The word pilgrimage is circumnavigated: “Though I used to be a vicar, I’m not religious any more, but I’m very conscious of the sacredness of places. I’m always reflecting on what I’m doing, so I did learn something from the journey each day.”
Not least that it takes a long time to recover from 40 consecutive days of strenuous exercise. Some days, he says, were quite stressful, too hot, too windy. “A couple of days, the temperature was over 40 degrees. Cycling in that was no fun. And I was conscious that I was completely on my own, carrying my own luggage, with no backup. It did get lonely.”
The tiredness at the end of each day meant that Kenneth’s original plan, to arrive in a town or a village, play some music in the centre, with a note pinned nearby asking for accommodation, fell apart.
Often, he arrived too late to play and ended up booking into a hotel. “The further south I went, the less structured things were. I often had friends to stay with in England, I had a few friends to stay with in France, I knew no-one in Italy.” But he knew that flexibility was the key.
“If you have a very strict plan and you decide exactly how things are going to happen, that’s a recipe for disaster. Whatever happens on a journey like this, you deal with it. And that includes what music to play. I’d look at the audience and decide what to play, and in what order. Often if there was an informal concert, there would be more people than the organisers had expected.”
Police permission

The journey to Rome ended when he played his cello in front of St Peter’s Basilica with the written permission of the Vatican City police. “I had to ask, nicely. If I’d just started playing I would have ended up in an Italian jail before you could say arrivederci.”
His book recounts many tales of cellos and music making, of cycling and bicycles and navigational skills, and navigational errors. The kindness and hospitality of strangers. Meals and wine and coffee consumed along the way. And the sort of philosophising that happens when thoughtful people spend time on their own.
He’s aware that some think it a crazy notion, but you can’t help envy the simplicity of his journey, the escape from excessive consumerism, the freedom to explore, the freedom to live. He struggled, of course: “I struggled with hills, and heat, and exhaustion, and loneliness, and language, and navigation.

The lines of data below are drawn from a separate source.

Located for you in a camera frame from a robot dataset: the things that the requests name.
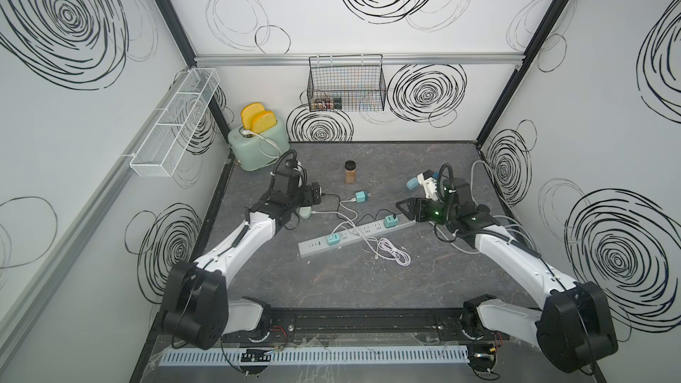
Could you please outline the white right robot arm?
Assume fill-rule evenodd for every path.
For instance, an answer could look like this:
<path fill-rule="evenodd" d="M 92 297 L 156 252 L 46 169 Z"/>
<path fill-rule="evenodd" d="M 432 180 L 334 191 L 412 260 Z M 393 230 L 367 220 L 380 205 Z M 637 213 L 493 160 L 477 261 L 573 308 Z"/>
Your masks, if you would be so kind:
<path fill-rule="evenodd" d="M 541 349 L 550 363 L 567 373 L 595 367 L 618 351 L 605 292 L 593 282 L 580 283 L 557 270 L 519 242 L 487 206 L 475 202 L 466 180 L 443 179 L 427 171 L 413 177 L 407 187 L 422 187 L 425 193 L 395 204 L 408 219 L 445 228 L 451 235 L 449 243 L 463 239 L 498 264 L 537 305 L 532 310 L 479 296 L 466 304 L 463 320 L 468 330 L 509 334 Z"/>

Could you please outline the pale green round earbud case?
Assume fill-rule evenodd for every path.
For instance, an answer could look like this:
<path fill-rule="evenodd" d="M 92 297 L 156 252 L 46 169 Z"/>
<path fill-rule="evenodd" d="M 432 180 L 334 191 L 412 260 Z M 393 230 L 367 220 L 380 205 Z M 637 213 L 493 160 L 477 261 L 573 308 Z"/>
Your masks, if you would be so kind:
<path fill-rule="evenodd" d="M 301 219 L 309 219 L 311 216 L 311 207 L 300 207 L 298 209 L 298 215 Z"/>

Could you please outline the white power strip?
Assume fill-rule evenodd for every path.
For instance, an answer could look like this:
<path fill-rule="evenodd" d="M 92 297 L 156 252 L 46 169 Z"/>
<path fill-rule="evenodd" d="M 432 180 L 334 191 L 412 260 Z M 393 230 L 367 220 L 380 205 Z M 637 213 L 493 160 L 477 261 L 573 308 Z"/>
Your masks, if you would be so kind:
<path fill-rule="evenodd" d="M 319 255 L 334 249 L 344 248 L 344 246 L 350 246 L 365 239 L 372 243 L 391 232 L 410 228 L 416 223 L 415 221 L 408 220 L 404 215 L 397 215 L 397 218 L 399 219 L 399 224 L 394 228 L 387 229 L 383 223 L 383 218 L 382 220 L 360 225 L 358 228 L 342 230 L 300 242 L 298 244 L 299 256 L 301 258 L 312 257 L 313 255 Z"/>

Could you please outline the teal charger with white cable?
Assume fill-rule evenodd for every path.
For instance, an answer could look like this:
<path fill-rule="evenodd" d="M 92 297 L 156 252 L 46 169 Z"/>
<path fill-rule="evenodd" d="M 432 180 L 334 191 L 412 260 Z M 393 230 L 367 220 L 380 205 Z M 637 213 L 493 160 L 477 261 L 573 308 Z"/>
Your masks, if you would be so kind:
<path fill-rule="evenodd" d="M 367 191 L 356 191 L 354 200 L 356 203 L 364 203 L 367 202 L 369 197 L 370 193 L 367 193 Z"/>

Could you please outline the teal charger with black cable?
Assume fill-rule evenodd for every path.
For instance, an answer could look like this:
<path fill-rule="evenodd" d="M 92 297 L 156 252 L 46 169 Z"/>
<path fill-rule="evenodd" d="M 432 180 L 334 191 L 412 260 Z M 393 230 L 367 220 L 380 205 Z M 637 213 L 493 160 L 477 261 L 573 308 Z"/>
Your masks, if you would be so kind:
<path fill-rule="evenodd" d="M 396 215 L 390 215 L 384 218 L 383 223 L 387 229 L 394 228 L 399 224 L 399 219 Z"/>

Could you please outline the light blue earbud case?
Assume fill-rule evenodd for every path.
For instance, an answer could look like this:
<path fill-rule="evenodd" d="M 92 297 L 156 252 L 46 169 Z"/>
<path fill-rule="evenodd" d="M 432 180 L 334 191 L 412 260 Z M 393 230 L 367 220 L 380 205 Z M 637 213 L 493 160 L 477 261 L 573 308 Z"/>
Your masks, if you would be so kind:
<path fill-rule="evenodd" d="M 419 185 L 420 182 L 418 180 L 418 177 L 413 177 L 406 183 L 406 187 L 410 191 L 415 190 Z"/>

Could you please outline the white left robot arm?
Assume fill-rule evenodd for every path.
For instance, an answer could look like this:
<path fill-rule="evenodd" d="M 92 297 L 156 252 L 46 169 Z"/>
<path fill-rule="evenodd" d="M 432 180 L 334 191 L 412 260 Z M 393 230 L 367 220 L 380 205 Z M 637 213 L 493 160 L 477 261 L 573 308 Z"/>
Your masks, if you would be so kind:
<path fill-rule="evenodd" d="M 321 203 L 319 184 L 308 180 L 297 152 L 285 152 L 274 164 L 270 184 L 244 220 L 217 246 L 192 262 L 175 264 L 159 311 L 160 330 L 199 349 L 210 349 L 227 334 L 244 333 L 265 340 L 270 334 L 271 305 L 244 297 L 228 299 L 238 271 L 266 242 L 290 222 Z"/>

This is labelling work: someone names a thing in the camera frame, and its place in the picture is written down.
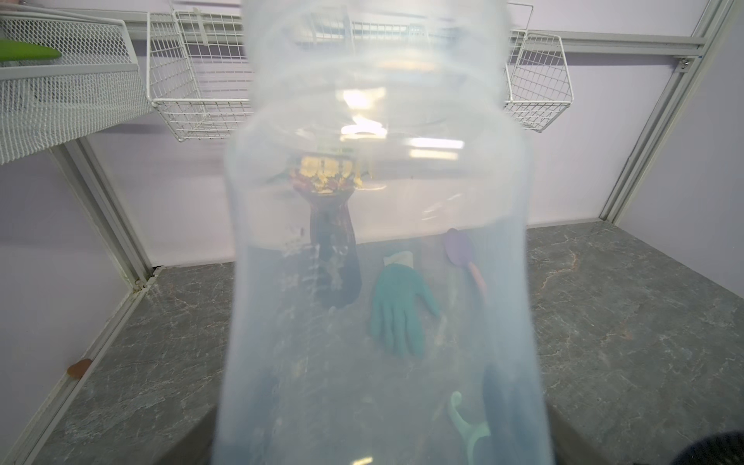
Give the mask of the clear baby bottle body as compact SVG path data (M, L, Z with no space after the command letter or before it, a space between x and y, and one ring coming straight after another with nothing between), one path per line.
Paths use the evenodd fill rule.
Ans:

And in idle moments – if you can call them that – usually going slowly up a hill, I sometimes struggled with the definition question: What on earth am I doing?”
He stayed in Rome for a few days before taking a train journey back home, surrounded by “pizzas and ice cream and fountains and the Tiber, and history, and Empire. And tourists who seemed sometimes to want a break from all that just to listen to a cello playing in the shade. I was sitting in a heap, reflecting that I’d ridden 40 days, and 1800 miles, and climbed the height of approximately 3.3 Everests to get here. And feeling that odd mixture of finality, and mortality, and emptiness, and accomplishment, that goes with the reaching of a goal.”
Now he’s happy to climb a mountain to play music but does very little cycling. “The journey took such a toll on my hands. And if my hands are damaged, I can’t play the cello. That’s more important to me than cycling.”